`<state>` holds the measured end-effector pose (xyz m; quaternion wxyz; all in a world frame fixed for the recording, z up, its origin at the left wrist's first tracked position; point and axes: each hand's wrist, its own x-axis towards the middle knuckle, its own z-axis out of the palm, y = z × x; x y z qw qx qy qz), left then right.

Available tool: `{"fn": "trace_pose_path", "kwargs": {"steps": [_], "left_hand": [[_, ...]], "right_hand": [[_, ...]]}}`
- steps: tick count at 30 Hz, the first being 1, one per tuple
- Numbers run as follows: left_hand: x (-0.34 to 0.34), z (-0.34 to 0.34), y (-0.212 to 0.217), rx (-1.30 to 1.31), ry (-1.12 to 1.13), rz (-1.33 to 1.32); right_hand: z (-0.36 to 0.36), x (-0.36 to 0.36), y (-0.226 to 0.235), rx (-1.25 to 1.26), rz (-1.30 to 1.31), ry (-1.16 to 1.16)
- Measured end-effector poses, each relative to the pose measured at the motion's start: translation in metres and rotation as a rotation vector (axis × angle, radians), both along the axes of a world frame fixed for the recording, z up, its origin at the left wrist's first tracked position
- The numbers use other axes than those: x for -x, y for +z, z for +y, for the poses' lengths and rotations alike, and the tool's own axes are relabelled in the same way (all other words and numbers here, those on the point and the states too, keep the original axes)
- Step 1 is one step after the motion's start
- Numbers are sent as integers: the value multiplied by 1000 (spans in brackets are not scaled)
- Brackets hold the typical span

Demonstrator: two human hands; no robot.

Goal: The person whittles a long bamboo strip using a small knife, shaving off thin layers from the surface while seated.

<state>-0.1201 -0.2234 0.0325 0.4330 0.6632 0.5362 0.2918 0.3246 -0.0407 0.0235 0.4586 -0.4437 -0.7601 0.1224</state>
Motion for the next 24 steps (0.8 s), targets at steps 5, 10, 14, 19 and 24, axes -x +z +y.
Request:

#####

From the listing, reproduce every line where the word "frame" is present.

THE COMPLETED TASK
`<state>` holds the measured end-effector pose (xyz m; quaternion wxyz; all in a world frame fixed for the recording, z up, its origin at the left wrist's first tracked position; point and axes: each hand's wrist, its own x-axis towards the middle knuckle, its own z-axis out of the palm, y = z × x; x y z qw qx qy qz), left then right.
- Measured end-effector poses, each relative to the pose measured at the motion's start: translation in metres and rotation as a rotation vector (axis × angle, radians), both along the axes of a world frame fixed for the recording, z up, its origin at the left wrist's first tracked position

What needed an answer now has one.